The Layman


Grassroots movement calls for more volunteers

By John H. Adams
The Layman
Volume 35, Number 2
Posted April 8, 2002

ATLANTA – After some mountain-top worship experiences and workshops discussing its tenets, the grassroots National Celebration of Confessing Churches on Feb. 25-27 concluded with a call for, figuratively, more roots.

The volunteers who made the arrangements and planned the program asked other volunteers to forge ahead.

“The planning ceases Wednesday at noon,” said Doug Pratt, pastor of Memorial Park Presbyterian Church near Pittsburgh and one of the organizers of the first and maybe only National Celebration of Confessing Churches.

“We are not recommending that you immediately replace us,” he added.

“We’re not sure God wants to have another national meeting. We’re not proposing we elect a board of directors. We think the heart and soul of this movement is its grassroots. We have seen some top-down institutions that have lost their focus because they were top-down and run by their staff,” he said.

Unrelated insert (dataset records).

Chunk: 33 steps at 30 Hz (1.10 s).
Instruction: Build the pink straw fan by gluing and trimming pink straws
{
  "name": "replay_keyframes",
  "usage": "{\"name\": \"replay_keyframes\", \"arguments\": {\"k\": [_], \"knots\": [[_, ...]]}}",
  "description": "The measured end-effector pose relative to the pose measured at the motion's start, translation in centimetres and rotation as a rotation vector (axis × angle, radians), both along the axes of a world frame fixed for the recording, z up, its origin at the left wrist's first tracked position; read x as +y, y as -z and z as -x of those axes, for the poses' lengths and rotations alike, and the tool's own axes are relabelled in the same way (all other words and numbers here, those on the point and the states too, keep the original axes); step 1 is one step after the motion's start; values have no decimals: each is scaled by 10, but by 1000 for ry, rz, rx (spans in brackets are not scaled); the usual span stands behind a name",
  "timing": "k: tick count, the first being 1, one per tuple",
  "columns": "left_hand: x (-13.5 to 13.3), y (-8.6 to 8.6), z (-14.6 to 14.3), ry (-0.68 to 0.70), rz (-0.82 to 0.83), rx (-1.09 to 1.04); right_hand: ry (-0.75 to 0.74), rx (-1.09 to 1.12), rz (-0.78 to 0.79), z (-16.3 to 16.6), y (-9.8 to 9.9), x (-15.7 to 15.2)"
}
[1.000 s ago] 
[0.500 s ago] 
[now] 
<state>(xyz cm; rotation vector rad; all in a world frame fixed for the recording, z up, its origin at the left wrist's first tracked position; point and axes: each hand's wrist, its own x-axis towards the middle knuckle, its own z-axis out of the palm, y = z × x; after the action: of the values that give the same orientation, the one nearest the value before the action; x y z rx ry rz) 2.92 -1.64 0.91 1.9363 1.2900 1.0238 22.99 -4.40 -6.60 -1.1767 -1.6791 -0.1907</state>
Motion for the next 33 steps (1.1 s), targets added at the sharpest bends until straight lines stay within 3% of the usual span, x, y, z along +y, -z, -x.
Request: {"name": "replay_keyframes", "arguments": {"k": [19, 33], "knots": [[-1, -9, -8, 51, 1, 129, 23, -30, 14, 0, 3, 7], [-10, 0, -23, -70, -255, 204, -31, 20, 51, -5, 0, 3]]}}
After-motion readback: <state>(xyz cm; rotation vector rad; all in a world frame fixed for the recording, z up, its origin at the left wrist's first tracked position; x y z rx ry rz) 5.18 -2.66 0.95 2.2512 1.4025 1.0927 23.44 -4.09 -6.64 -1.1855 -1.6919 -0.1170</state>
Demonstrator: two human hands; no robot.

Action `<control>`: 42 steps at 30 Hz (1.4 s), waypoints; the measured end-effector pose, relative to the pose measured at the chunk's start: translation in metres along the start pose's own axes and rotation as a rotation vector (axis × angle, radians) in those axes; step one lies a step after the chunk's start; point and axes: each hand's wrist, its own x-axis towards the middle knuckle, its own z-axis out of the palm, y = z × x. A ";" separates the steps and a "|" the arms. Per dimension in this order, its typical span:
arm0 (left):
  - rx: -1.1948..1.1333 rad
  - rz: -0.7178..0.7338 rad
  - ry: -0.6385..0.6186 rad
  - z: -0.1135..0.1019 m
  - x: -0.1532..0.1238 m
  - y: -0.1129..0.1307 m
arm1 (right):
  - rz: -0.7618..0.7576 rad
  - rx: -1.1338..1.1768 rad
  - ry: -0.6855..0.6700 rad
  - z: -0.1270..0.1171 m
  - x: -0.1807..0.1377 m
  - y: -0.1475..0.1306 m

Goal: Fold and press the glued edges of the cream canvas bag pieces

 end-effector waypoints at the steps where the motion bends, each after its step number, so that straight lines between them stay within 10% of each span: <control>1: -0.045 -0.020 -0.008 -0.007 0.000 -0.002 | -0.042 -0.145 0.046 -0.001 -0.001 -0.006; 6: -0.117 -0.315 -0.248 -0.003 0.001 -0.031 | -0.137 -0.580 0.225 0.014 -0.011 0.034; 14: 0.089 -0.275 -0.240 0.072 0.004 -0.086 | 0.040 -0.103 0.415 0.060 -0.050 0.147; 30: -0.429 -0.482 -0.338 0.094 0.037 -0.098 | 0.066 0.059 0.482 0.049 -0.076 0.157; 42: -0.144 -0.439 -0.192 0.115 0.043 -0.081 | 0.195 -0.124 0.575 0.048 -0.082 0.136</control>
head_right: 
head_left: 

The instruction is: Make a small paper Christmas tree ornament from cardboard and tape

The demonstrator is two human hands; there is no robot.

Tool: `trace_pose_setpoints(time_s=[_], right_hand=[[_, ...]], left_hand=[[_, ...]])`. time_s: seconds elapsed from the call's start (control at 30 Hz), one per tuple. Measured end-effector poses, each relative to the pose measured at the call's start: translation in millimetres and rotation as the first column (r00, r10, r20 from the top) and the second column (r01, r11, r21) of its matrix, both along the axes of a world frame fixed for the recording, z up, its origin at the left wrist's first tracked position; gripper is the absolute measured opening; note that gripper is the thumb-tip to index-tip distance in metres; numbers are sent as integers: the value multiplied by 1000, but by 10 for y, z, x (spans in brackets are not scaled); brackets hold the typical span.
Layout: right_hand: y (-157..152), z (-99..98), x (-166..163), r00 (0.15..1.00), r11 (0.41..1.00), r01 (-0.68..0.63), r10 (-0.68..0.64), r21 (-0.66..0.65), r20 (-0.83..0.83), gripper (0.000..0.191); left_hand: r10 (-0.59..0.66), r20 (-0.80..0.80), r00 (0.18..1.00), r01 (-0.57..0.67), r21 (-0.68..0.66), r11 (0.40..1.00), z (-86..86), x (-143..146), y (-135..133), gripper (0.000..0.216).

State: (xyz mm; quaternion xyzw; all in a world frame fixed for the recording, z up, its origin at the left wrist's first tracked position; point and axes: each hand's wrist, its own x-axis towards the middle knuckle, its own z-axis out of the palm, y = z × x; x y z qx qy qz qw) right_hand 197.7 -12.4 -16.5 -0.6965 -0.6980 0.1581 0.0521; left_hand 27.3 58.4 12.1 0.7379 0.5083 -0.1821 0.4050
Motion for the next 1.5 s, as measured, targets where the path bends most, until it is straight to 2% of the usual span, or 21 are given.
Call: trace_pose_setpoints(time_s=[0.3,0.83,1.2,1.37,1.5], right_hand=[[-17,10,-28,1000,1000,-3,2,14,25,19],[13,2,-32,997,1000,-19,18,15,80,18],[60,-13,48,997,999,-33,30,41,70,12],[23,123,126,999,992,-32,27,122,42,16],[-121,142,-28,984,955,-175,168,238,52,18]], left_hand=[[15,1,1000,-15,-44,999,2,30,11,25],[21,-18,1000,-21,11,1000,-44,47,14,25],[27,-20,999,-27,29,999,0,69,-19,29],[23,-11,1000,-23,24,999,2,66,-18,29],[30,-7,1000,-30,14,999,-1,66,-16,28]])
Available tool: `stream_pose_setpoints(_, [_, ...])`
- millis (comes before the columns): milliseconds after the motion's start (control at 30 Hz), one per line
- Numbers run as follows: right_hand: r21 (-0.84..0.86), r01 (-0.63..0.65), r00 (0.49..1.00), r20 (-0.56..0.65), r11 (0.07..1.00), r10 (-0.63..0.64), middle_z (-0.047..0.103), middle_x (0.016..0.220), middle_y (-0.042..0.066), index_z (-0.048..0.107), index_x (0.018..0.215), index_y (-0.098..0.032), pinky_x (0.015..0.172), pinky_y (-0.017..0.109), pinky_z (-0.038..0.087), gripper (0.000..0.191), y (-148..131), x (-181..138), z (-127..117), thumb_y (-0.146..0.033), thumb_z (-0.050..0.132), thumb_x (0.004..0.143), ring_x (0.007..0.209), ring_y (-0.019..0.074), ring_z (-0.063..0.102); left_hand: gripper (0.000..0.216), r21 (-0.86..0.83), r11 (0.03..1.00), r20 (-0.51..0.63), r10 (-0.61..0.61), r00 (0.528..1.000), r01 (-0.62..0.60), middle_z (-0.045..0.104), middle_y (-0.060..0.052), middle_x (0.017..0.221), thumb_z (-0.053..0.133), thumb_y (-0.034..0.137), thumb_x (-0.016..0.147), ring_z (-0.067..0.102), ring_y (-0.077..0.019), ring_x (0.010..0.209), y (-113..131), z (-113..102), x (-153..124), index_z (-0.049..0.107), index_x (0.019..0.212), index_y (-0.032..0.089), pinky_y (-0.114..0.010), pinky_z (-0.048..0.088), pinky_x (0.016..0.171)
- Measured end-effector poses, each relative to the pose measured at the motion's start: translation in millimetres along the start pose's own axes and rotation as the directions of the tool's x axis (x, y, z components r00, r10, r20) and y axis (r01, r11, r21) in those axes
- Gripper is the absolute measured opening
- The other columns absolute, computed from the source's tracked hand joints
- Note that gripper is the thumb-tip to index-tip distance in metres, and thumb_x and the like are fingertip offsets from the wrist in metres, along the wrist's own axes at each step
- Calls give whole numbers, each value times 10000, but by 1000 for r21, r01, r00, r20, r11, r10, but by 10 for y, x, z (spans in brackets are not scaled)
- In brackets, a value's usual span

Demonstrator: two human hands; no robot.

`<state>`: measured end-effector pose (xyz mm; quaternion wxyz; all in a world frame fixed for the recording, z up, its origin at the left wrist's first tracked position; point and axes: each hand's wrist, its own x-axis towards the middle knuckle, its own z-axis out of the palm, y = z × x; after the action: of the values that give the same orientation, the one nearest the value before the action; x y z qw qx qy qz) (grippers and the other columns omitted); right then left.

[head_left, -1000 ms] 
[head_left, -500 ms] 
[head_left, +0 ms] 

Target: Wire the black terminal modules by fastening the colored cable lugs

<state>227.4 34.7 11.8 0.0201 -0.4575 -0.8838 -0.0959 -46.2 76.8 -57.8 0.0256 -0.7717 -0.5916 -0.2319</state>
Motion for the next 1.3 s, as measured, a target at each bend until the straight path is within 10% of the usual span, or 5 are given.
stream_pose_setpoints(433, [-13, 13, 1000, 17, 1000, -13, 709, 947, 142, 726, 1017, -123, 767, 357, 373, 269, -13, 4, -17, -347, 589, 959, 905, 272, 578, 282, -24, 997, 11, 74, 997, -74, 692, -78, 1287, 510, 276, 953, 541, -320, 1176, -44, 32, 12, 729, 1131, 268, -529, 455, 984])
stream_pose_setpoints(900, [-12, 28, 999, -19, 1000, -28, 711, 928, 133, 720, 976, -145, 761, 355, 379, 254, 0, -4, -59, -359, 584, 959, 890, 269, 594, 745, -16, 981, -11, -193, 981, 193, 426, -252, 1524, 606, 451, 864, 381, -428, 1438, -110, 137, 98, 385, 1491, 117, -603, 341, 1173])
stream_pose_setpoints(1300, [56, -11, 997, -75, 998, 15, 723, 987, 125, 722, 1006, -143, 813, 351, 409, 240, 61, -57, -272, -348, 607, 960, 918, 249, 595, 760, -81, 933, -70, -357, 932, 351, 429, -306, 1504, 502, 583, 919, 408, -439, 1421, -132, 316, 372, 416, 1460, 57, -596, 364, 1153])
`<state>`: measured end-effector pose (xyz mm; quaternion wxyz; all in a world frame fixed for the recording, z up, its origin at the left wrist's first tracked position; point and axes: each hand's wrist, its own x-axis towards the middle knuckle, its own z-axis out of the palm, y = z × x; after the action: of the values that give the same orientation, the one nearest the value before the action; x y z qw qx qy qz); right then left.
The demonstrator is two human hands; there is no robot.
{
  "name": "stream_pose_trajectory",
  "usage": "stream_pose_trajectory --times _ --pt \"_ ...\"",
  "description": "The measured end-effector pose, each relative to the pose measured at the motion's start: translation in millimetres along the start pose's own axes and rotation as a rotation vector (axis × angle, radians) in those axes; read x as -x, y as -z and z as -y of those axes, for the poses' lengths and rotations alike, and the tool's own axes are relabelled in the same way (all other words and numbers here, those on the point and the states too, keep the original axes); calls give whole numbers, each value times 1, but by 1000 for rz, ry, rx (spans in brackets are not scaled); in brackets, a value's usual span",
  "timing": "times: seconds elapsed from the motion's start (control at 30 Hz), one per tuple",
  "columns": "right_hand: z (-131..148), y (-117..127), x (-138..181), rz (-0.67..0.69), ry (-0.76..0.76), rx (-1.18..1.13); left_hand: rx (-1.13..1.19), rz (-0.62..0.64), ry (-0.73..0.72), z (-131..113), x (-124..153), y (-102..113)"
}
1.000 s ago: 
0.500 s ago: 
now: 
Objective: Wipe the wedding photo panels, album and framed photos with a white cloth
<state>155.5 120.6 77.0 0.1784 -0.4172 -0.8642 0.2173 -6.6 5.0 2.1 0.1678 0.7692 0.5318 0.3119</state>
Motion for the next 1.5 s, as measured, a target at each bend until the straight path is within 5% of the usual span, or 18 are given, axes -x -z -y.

“We believe the real power of God is flowing through as we become and be the church.”

In addition, other volunteer organizers called for follow-up through regional networks of Confessing Churches to examine ways they can strengthen each other and the denomination.

Pratt said, “Do we know where we are going and what our final destination is? No, we don’t.”

The critics of the Confessing Church Movement, including some leaders in the denomination, purport to have a better idea about where the movement is headed and what its agenda is.

Some of those critics have declared it schismatic, divisive – even illegal – but there were almost no references during the Celebration to parting ways with the PCUSA.

As a practical matter, however, Pratt called for volunteers in three areas: communications, development and theological resources.